Source data
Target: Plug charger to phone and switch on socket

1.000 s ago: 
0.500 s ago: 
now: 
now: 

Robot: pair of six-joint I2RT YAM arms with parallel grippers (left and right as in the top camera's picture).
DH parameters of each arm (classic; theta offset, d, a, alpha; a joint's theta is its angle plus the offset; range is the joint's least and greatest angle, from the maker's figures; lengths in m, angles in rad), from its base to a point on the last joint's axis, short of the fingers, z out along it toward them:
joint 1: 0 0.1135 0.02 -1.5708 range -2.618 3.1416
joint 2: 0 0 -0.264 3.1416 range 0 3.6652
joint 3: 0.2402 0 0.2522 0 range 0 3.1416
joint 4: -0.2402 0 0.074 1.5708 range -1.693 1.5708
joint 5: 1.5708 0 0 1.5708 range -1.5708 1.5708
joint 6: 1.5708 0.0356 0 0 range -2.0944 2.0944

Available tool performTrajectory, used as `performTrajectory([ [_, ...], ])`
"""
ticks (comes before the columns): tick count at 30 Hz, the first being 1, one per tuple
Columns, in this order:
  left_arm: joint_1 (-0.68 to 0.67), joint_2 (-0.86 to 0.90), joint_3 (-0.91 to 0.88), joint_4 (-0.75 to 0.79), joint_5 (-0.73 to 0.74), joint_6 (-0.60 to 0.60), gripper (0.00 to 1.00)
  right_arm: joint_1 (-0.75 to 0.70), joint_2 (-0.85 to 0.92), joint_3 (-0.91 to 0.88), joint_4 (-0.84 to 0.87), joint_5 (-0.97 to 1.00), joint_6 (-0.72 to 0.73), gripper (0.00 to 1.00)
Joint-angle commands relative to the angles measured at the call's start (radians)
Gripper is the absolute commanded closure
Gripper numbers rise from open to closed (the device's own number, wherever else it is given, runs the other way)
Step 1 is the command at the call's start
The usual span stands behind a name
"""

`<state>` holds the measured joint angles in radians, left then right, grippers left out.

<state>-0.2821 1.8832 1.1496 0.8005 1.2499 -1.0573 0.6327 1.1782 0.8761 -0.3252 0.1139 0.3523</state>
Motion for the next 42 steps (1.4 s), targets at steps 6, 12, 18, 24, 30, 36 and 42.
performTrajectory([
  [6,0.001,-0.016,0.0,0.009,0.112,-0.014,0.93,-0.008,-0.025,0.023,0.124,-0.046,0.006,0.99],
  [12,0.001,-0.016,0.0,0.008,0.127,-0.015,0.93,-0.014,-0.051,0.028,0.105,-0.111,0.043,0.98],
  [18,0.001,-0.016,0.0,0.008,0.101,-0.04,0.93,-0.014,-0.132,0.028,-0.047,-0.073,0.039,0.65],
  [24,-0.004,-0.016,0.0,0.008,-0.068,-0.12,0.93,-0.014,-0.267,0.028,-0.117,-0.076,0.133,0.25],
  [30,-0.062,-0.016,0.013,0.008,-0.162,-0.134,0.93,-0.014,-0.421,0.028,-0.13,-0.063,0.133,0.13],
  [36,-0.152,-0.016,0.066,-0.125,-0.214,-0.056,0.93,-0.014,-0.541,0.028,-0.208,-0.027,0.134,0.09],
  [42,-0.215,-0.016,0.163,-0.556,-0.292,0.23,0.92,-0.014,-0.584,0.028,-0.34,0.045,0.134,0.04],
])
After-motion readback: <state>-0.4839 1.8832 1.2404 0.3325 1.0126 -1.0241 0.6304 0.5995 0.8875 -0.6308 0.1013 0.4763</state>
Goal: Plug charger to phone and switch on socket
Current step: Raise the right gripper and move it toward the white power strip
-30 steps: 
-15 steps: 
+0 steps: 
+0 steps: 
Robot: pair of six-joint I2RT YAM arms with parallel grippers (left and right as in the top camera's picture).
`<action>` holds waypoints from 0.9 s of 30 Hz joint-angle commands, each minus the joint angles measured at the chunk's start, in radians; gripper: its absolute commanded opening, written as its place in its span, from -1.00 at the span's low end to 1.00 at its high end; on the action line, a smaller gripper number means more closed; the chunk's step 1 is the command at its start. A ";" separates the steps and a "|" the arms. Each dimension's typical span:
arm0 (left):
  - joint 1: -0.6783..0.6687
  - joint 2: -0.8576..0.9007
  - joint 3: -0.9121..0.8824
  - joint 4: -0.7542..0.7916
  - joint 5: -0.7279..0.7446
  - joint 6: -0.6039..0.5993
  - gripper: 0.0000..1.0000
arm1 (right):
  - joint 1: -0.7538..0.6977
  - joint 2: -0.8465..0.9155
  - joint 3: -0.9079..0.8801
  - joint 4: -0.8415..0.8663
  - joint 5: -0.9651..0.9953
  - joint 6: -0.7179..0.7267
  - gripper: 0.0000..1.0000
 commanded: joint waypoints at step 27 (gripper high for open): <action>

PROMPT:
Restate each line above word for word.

SOLUTION FOR THIS PROBLEM:
Target: Plug charger to phone and switch on socket

1.000 s ago: 
0.500 s ago: 
now: 
now: 

Robot: pair of six-joint I2RT YAM arms with parallel grippers (left and right as in the top camera's picture).
DH parameters of each arm (classic; theta offset, d, a, alpha; a joint's theta is its angle plus the offset; range is the joint's least and greatest angle, from the maker's figures; lengths in m, angles in rad), from its base to a point on the last joint's axis, short of the fingers, z out along it toward them:
joint 1: 0 0.1135 0.02 -1.5708 range -2.618 3.1416
joint 2: 0 0 -0.264 3.1416 range 0 3.6652
joint 3: 0.2402 0 0.2522 0 range 0 3.1416
joint 4: -0.2402 0 0.074 1.5708 range -1.693 1.5708
joint 5: 1.5708 0 0 1.5708 range -1.5708 1.5708
joint 6: 1.5708 0.0356 0 0 range -2.0944 2.0944

Available tool performTrajectory, used as `performTrajectory([ [_, ...], ])`
"""
ticks (comes before the columns): tick count at 30 Hz, the first being 1, one per tuple
Columns, in this order:
  left_arm: joint_1 (-0.68 to 0.67), joint_2 (-0.86 to 0.90), joint_3 (-0.91 to 0.88), joint_4 (-0.75 to 0.79), joint_5 (-0.73 to 0.74), joint_6 (-0.60 to 0.60), gripper (0.00 to 1.00)
  right_arm: joint_1 (-0.75 to 0.70), joint_2 (-0.85 to 0.92), joint_3 (-0.91 to 0.88), joint_4 (-0.84 to 0.87), joint_5 (-0.97 to 1.00), joint_6 (-0.72 to 0.73), gripper (0.00 to 1.00)
Joint-angle commands relative to the angles measured at the call's start (radians)
Gripper is the absolute commanded closure
Gripper numbers rise from open to closed (the device's own number, wherever else it is given, runs the other way)
Step 1 is the command at the call's start
The usual span stands behind a name
"""

`<state>` holds the measured joint angles in radians, left then right, grippers left out.

<state>-0.2821 1.8832 1.1496 0.8005 1.2499 -1.0573 0.6327 1.1782 0.8761 -0.3252 0.1139 0.3523</state>
Motion for the next 42 steps (1.4 s), targets at steps 6, 12, 18, 24, 30, 36 and 42.
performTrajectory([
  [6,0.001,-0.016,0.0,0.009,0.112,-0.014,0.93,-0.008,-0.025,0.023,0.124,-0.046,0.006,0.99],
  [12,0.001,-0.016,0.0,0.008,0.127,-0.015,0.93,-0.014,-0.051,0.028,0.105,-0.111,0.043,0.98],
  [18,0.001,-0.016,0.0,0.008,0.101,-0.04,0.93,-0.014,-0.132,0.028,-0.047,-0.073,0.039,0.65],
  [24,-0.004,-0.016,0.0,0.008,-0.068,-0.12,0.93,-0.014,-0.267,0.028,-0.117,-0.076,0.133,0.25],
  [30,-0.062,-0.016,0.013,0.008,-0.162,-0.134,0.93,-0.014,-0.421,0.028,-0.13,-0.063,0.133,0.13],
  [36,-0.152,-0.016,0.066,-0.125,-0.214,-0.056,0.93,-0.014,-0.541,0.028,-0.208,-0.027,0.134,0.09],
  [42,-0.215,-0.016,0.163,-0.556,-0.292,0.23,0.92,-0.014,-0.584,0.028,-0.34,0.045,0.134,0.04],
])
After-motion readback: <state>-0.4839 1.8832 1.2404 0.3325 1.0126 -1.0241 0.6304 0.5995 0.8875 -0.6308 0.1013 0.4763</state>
Goal: Plug charger to phone and switch on socket
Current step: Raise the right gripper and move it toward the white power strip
-30 steps: 
-15 steps: 
+0 steps: 
+0 steps: 
Robot: pair of six-joint I2RT YAM arms with parallel grippers (left and right as in the top camera's picture).
`<action>` holds waypoints from 0.9 s of 30 Hz joint-angle commands, each minus the joint angles measured at the chunk's start, in radians; gripper: its absolute commanded opening, written as its place in its span, from -1.00 at the span's low end to 1.00 at its high end; on the action line, a smaller gripper number means more closed; the chunk's step 1 is the command at its start. A ";" separates the steps and a "|" the arms. Each dimension's typical span:
arm0 (left):
  - joint 1: -0.6783..0.6687
  - joint 2: -0.8576..0.9007
  - joint 3: -0.9121..0.8824
  - joint 4: -0.7542..0.7916
  - joint 5: -0.7279..0.7446
  - joint 6: -0.6039..0.5993
  - gripper: 0.0000..1.0000
arm1 (right):
  - joint 1: -0.7538..0.6977
  - joint 2: -0.8465..0.9155
  - joint 3: -0.9079..0.8801
  - joint 4: -0.8415..0.8663
  - joint 5: -0.9651..0.9953
  - joint 6: -0.7179..0.7267
  - gripper: 0.0000..1.0000
 commanded: joint waypoints at step 27 (gripper high for open): <action>

The requested output has now been given in full.